Monday, March 31, 2014

Segment Trees and USACO March Contest #1 (Gold)

The problem can be found here:
http://usaco.org/index.php?page=viewproblem2&cpid=418

I was unable to solve this problem in the actual contest, but after spending some time learning segment trees, I was able to understand the solution. This problem in USACO illustrates the power of segment trees. If you are not already familiar with segment trees, there are many tutorials online.

Here is a detailed explanation of the solution.

The idea here is to use a line-sweep algorithm. However, there is a slight difficulty. We notice that the points reachable by Bessie within a maximum manhattan distance of K is actually a square rotated by 45°. We must transform the coordinates such that the sides of this square are parallel to the new x and y axes. This is achieved by the following transformation:
(x,y) ->  (x+y,y-x)
For example, (3,5) gets transformed to (8,2). 

It is important to note that now, the square is rotated 45° and also dilated by a factor of sqrt(2). Clearly, the sides of the square are now 2K units long.

Instead of thinking of this square as the points reachable by Bessie traveling a maximum manhattan distance of K, it is advantageous to think of this rather as a square (centered on a grass patch) that contains the points where Bessie can be such that she can still reach the grass patch. It is easy to see that this square has the same dimensions.

For example, say the ith grass patch is located at (3,5) (after transformation) and K = 3. Bessie can be at any location (x,y) where 0<=x<=6 and 2<=y<=8. This is a square region with side length 2K. Each grass patch will produce its own square region.

Now we are ready to line sweep. Just like in all line-sweep algorithms, we need to pick "event" points. Each grass patch essentially has 5 interesting pieces of information. If grass patch i is located at (x_i,y_i), then here are the 5 pieces of information that we care about:
1.  x-coordinate of the left boundary of the square formed (this was described earlier).
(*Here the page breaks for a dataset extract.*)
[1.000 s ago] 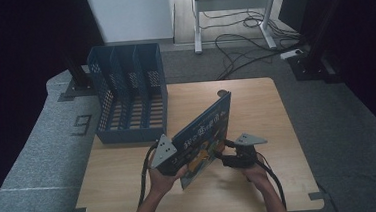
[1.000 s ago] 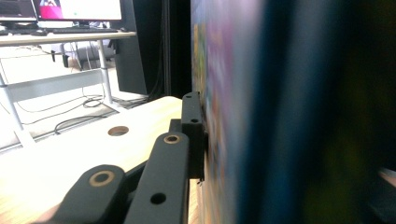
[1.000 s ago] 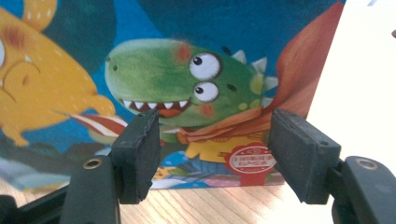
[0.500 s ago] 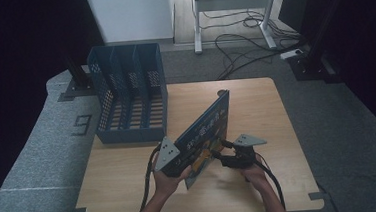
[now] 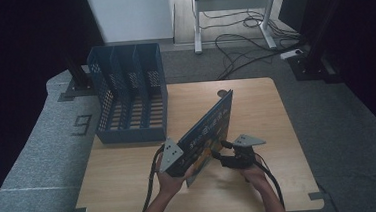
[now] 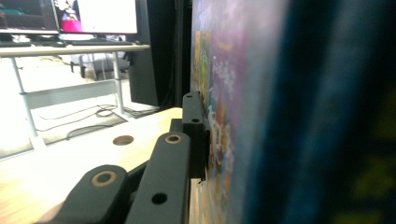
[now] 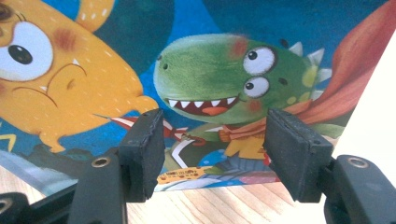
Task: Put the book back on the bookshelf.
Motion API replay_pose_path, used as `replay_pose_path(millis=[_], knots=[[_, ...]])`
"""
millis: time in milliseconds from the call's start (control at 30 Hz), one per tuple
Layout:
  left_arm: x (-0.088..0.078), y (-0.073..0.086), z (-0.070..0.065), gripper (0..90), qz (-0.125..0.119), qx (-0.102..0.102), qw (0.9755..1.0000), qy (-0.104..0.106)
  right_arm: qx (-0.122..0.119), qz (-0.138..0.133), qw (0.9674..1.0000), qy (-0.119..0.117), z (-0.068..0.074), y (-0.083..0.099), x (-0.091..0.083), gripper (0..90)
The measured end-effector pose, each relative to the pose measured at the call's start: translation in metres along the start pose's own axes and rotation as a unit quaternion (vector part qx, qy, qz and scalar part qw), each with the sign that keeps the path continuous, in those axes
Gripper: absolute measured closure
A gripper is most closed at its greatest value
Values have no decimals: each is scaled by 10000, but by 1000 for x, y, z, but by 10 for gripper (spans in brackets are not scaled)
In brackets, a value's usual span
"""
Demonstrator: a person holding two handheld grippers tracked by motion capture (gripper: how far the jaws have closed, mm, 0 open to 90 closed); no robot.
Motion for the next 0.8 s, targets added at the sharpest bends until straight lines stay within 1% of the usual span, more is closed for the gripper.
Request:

The value is (x_i-K).
2.  x-coordinate of the right boundary. The value is (x_i+K).
3.  y-coordinate of the bottom boundary. The value is (y_i-K).
4.  y-coordinate of the top boundary. The value is (y_i+K).
5. The value of the grass patch. The value is g_i.

Using this information, we can create two "events" for each grass patch. One for entering the square region and one for exiting. We assign an event as a combination of 4 integers (x,y1,y2,g), where x is the x-coordinate of the event, y1 the lower boundary of the region, y2 the upper boundary, and g is the value of the grass patch (positive for entering, negative for exiting). The events are sorted by non-decreasing x-coordinate.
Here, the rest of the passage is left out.